### About this exercise
Search term "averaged": please copy every line of the records below that contains it.
━━━━━━━━━━━━━━━━━━━━━━━━━━━━━━
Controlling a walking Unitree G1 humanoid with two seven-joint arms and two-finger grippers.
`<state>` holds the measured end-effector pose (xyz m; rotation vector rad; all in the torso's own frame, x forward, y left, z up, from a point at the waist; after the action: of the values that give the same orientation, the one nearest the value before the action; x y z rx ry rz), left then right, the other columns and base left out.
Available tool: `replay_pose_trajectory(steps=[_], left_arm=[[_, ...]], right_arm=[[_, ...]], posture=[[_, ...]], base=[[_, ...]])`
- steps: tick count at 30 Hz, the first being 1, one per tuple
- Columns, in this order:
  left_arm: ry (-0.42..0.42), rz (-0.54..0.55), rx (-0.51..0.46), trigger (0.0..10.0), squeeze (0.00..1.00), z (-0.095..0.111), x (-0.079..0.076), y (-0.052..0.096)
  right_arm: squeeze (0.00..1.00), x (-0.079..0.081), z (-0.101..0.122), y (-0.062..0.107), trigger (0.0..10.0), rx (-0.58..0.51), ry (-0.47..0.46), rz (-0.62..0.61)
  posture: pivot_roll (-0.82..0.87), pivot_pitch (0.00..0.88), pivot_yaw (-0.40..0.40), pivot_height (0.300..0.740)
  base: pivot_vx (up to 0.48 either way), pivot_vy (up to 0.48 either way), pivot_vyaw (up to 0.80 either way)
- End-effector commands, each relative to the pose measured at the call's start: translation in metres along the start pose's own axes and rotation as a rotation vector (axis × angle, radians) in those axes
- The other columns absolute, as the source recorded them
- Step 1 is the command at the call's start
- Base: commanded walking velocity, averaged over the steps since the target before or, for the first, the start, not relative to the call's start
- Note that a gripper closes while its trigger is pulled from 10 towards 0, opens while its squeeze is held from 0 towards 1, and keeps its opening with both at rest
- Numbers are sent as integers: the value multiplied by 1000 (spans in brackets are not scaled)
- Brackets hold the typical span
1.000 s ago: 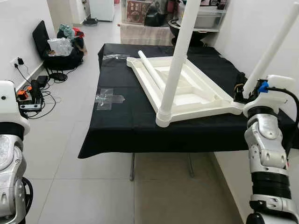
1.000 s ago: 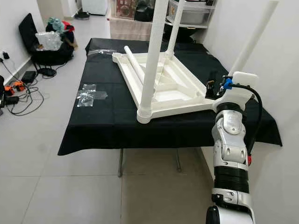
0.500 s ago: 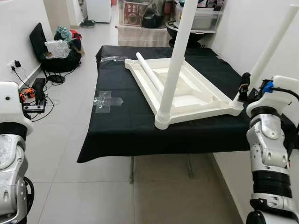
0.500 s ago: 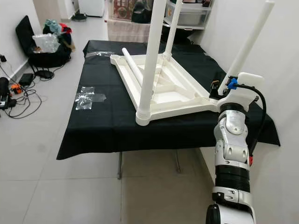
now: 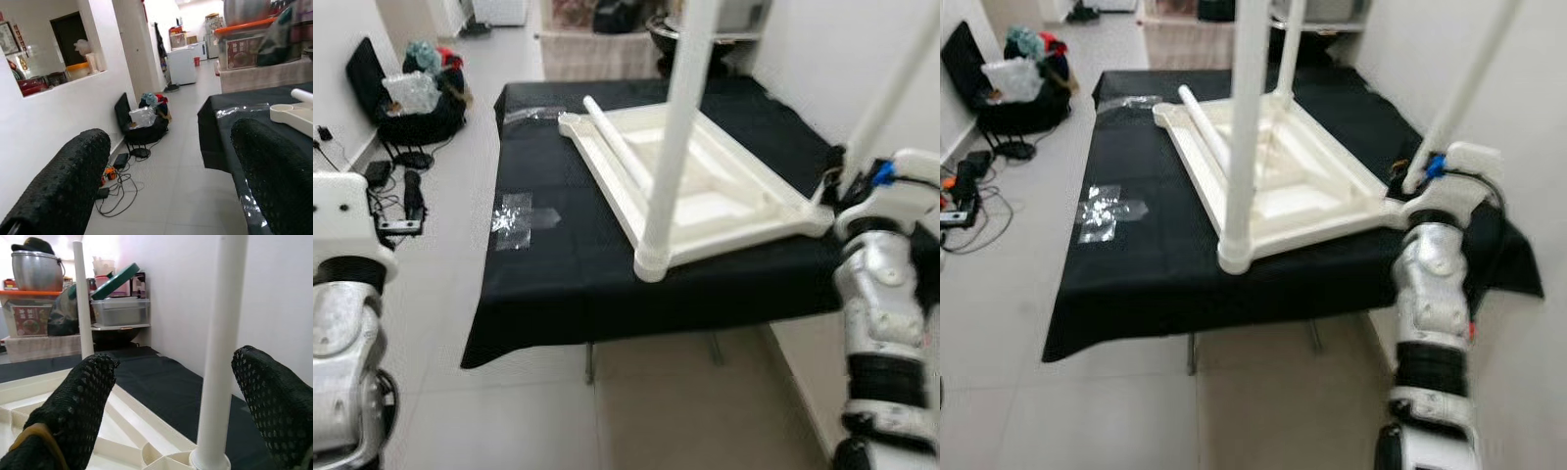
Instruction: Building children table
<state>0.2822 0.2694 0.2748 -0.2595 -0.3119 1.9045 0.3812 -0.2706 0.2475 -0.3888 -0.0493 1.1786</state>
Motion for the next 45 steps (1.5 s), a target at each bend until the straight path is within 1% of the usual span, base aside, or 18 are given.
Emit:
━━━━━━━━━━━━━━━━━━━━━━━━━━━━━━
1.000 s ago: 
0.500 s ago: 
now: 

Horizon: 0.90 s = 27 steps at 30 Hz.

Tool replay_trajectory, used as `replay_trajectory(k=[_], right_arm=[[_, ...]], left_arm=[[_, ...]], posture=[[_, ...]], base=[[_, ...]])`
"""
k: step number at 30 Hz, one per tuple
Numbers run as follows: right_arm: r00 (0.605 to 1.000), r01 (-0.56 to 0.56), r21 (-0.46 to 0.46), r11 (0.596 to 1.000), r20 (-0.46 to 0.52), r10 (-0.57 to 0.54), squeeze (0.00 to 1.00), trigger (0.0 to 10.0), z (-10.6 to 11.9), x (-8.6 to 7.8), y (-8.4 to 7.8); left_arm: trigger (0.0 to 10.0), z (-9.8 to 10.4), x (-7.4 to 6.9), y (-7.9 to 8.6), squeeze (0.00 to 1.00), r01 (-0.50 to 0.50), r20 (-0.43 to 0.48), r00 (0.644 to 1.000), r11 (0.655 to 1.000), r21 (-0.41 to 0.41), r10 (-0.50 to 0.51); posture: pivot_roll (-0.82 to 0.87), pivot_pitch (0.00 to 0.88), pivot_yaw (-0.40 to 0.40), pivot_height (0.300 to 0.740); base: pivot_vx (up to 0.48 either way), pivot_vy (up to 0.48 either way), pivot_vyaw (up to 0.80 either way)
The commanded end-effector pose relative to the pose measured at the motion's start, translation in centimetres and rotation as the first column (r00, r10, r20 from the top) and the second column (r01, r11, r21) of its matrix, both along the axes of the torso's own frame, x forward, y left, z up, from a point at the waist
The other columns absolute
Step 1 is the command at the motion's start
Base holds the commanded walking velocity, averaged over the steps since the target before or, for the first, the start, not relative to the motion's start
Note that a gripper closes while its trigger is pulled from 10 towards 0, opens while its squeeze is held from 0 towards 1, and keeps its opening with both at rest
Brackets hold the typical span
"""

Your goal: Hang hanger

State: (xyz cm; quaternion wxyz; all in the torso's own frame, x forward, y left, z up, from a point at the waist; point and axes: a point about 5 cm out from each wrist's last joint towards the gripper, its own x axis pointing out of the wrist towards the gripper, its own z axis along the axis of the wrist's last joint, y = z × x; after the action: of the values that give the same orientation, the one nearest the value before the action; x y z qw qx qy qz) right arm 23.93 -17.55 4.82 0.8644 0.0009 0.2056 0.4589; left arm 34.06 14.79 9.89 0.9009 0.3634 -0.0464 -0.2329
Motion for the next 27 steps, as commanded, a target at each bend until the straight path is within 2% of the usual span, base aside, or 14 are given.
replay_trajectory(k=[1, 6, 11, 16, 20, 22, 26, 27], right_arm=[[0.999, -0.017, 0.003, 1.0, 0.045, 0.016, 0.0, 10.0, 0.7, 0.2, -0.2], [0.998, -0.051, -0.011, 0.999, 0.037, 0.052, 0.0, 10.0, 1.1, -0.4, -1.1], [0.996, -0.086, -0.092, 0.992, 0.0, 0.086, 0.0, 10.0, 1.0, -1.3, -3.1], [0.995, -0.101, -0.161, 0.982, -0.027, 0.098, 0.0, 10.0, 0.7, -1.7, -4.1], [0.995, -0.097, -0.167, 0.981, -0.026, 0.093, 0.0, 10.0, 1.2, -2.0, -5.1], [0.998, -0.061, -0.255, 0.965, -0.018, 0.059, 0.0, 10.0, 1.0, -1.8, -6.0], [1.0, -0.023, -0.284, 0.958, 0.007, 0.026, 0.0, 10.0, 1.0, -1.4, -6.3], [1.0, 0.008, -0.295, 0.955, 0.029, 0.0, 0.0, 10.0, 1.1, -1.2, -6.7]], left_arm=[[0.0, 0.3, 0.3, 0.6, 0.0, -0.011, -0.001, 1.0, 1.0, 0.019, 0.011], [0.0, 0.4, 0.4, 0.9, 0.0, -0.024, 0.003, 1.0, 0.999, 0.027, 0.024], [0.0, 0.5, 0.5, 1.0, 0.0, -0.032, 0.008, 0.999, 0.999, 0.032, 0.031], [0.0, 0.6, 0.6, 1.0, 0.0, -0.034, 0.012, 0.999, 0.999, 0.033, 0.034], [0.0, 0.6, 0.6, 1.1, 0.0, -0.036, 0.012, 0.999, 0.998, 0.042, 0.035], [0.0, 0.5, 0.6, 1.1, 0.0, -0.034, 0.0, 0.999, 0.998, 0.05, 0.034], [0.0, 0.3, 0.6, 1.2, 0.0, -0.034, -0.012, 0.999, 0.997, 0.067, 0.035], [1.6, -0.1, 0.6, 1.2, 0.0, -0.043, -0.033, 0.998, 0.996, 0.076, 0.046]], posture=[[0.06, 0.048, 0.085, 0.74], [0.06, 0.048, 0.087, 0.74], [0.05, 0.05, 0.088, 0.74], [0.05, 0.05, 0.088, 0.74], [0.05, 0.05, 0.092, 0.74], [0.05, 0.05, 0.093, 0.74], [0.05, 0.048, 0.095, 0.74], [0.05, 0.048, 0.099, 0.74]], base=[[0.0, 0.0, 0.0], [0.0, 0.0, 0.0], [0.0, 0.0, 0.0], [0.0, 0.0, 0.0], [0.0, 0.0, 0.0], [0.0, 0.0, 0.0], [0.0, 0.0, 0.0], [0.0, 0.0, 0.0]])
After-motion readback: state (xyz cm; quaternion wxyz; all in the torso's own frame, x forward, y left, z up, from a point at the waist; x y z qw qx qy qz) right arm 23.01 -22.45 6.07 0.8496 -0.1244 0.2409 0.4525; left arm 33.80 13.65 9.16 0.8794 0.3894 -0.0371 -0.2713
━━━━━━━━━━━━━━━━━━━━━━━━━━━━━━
### Answer to this problem
- Base: commanded walking velocity, averaged over the steps since the target before or, for the first, the start, not relative to the call's start
Base holds the commanded walking velocity, averaged over the steps since the target before or, for the first, the start, not relative to the motion's start

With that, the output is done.